▶ [YOUR TASK]
Which of the lines below contain the string "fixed"? Copy each one.

▶ [COLLECTED DATA]

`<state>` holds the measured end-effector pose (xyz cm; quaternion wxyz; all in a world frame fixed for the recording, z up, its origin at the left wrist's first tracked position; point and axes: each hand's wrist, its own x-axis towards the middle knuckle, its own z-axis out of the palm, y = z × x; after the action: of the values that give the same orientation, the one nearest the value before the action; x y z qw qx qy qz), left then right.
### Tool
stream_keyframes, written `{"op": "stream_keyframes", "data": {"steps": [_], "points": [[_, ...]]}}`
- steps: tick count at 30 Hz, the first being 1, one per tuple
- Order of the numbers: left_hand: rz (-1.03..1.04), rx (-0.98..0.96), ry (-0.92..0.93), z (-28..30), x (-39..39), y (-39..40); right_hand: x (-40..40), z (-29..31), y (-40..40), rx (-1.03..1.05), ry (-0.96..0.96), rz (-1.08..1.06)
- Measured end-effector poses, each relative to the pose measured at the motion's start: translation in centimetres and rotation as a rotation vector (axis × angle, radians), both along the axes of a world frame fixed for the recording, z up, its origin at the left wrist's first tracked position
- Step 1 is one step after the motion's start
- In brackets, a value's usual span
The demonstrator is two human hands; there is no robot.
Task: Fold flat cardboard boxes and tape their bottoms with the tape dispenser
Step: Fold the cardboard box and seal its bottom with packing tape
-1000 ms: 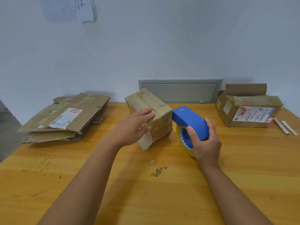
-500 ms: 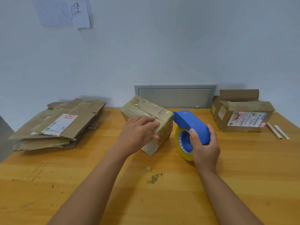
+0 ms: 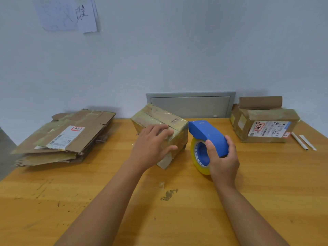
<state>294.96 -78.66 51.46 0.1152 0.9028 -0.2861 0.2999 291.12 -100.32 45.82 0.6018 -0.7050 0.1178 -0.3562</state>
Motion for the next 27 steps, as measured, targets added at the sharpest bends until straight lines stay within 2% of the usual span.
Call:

▶ [SOLVED PROBLEM]
`<state>` holds the measured end-effector pose (xyz cm; quaternion wxyz; all in a world frame fixed for the recording, z up, its origin at the left wrist's first tracked position; point and axes: each hand's wrist, its own x-axis towards the middle knuckle, its own z-axis out of the palm, y = z × x; after the action: of the values that give the same orientation, the one nearest the value before the action; x y z qw qx qy qz), left then right.
- Measured end-effector poses, each relative to the pose measured at the motion's start: translation in centimetres and rotation as a rotation vector (axis × angle, radians), both along the axes of a world frame fixed for the recording, z up, its origin at the left wrist's first tracked position

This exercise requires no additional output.